Masry sfodera una vittoria da cecchino: 2-1 contro Kaizer Chiefs al debutto della CAF Confederation Cup
23 novembre 2025
Risultato e protagonisti
Il Masry Port Said ha ottenuto una vittoria emozionante 2-1 contro Kaizer Chiefs, nella gara inaugurale del Gruppo D della CAF Confederation Cup, disputata allo Stadio dello Suez Nuovo.
Bonheur Mugisha, centrocampista ruandese, ha aperto le marcature al 59’ su rigore. Il pareggio dei Chiefs è arrivato al 66’ con Dillon Solomons.
Il difensore Mohamed Hashem ha completato la rimonta all’87’, regalando tre punti preziosi al Masry.
Andamento della gara
La contesa è stata molto combattuta, con una sfida tra i due tecnici tunisini Nabil Kouki (Masry) e Khalil Ben Youssef (Chiefs) e una partita vivace fino alla fine.
Nel primo tempo i Chiefs hanno preso l’inerzia del gioco, Masry è apparso lento nel costruire azioni, e ha sofferto l’assenza di Salah Mohsen. Il portiere Mahmoud Hamdi ha salvato alcune palle pericolose su cross avversari.

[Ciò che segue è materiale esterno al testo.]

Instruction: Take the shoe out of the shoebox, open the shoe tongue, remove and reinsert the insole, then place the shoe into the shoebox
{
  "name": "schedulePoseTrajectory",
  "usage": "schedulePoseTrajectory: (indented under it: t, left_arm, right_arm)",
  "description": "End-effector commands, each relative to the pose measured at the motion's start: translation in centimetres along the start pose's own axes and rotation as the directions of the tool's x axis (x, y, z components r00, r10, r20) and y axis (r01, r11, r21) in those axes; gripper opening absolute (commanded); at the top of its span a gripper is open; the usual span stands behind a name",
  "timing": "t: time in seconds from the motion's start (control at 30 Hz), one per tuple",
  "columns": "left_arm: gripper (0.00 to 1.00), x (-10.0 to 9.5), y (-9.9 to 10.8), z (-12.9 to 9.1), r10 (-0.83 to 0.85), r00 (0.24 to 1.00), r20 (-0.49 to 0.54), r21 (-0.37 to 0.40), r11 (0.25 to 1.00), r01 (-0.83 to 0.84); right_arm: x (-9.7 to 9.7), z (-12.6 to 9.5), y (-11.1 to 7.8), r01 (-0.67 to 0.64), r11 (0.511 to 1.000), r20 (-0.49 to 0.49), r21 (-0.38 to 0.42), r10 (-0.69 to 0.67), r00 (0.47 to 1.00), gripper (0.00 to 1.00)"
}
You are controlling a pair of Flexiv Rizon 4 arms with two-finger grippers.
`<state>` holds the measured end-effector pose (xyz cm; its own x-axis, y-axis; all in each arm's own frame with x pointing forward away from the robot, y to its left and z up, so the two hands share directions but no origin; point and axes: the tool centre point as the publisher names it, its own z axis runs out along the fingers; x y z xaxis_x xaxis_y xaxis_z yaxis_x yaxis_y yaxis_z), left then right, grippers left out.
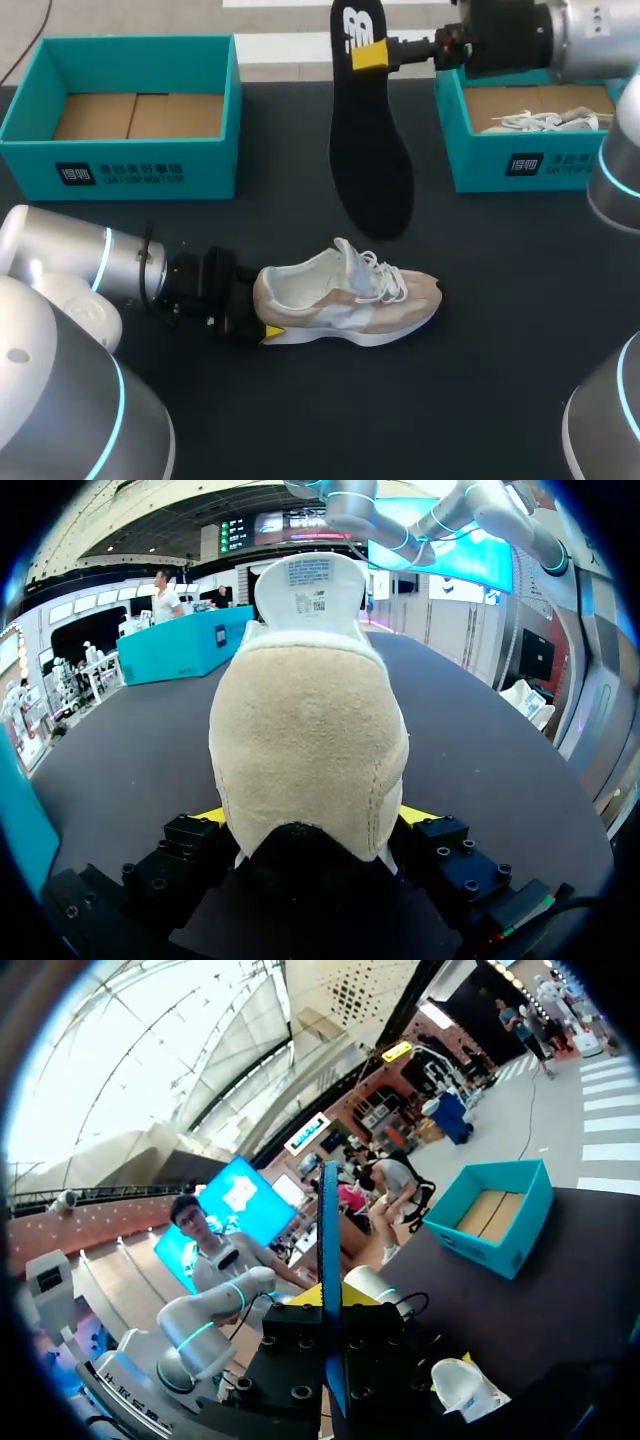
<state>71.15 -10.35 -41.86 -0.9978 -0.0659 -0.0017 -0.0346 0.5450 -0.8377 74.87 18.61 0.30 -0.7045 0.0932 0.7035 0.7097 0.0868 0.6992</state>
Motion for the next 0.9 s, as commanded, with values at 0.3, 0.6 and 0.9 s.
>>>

Nel secondo tempo, Masry è passato in vantaggio su calcio di rigore conquistato da Hamada e trasformato da Mugisha. Dopo le sostituzioni del Chiefs, Solomons ha pareggiato al 66’ e Hashem ha trovato la rete su calcio d’angolo al 87’, chiudendo la sfida.

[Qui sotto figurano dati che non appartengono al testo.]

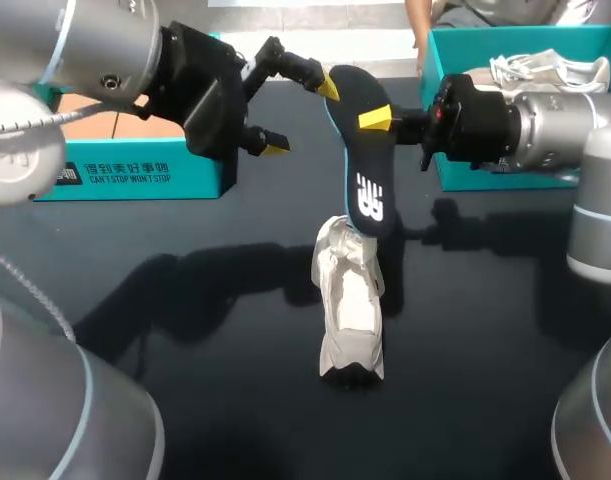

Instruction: Take the shoe out of the shoebox, open the shoe tongue, remove and reinsert the insole, then place the shoe into the shoebox

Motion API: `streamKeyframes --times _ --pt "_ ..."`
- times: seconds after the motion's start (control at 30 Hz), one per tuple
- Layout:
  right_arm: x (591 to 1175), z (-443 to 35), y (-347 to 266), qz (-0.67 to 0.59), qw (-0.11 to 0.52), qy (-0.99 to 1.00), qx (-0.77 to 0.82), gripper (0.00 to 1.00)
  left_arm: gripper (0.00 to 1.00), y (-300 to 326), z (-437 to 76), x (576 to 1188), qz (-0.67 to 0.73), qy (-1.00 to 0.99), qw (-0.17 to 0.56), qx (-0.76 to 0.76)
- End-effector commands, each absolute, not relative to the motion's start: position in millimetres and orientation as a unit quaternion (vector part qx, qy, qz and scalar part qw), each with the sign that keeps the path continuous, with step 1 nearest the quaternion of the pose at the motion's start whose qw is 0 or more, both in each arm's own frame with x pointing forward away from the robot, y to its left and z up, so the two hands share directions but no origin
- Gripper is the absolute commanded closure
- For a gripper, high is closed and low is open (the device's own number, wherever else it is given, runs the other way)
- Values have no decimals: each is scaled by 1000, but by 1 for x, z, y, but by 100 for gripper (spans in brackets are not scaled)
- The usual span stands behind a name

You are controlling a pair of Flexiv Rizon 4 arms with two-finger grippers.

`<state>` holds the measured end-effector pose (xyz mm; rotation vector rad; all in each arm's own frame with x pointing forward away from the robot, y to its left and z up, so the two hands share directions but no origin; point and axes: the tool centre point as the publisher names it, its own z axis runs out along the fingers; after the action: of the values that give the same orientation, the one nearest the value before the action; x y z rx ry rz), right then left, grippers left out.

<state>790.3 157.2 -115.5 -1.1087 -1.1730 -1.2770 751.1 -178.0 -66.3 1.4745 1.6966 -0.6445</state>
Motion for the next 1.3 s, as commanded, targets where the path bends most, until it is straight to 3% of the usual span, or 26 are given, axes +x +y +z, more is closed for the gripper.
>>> streamKeyframes --times 0.03,0.13,0.27,0.33,0.5,0.6,0.9,1.3 --pt "790 -115 159 -532 518 -488 -460 100 0 -176 -79 747 -390 546 557 489" --pt "788 -114 161 -533 521 -485 -457 100 0 -179 -80 748 -391 538 569 483" --pt "788 -114 163 -533 525 -483 -454 100 16 -184 -86 752 -400 528 574 482" --pt "788 -114 165 -532 527 -483 -454 100 29 -187 -88 754 -401 525 574 484" --pt "782 -114 168 -520 534 -490 -452 100 33 -194 -92 763 -410 522 570 483" --pt "778 -117 168 -514 536 -494 -452 100 45 -197 -94 771 -414 520 567 487" --pt "774 -115 167 -512 539 -493 -451 100 51 -202 -96 791 -415 519 559 495" --pt "776 -115 170 -512 539 -493 -452 100 51 -200 -103 798 -412 525 547 505"
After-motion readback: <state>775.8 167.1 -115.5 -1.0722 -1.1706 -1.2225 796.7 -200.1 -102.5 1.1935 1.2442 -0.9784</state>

La partita è proseguita con tentativi di entrambe le squadre e chiusura difensiva nel finale, con Masry che ha comunque festeggiato la vittoria.
Commenti di Nabil Kouki
“La partita è stata molto dura: il Chiefs è una squadra solida, ma Masry ha mostrato carattere e ha meritato la vittoria per tutto il match.”
Ha aggiunto che la squadra godrà di 24 ore di riposo prima di volare in Zambia per affrontare Zesco United, sottolineando che le sfide contro Chiefs e Zesco sono decisive per la fase a gironi.
Ha concluso che Salah Mohsen mancherà per squalifica e che ulteriori assenze potrebbero essere valutate per i prossimi impegni.
Note finali
Se la difesa fosse una serratura, Mugisha ha trovato la chiave giusta: bersaglio centrato e porta chiusa ai gialloneri.
Se questa partita fosse un selfie, Hashem l’avrebbe scattato al 87’: click secco, vittoria in tasca e pubblico in festa.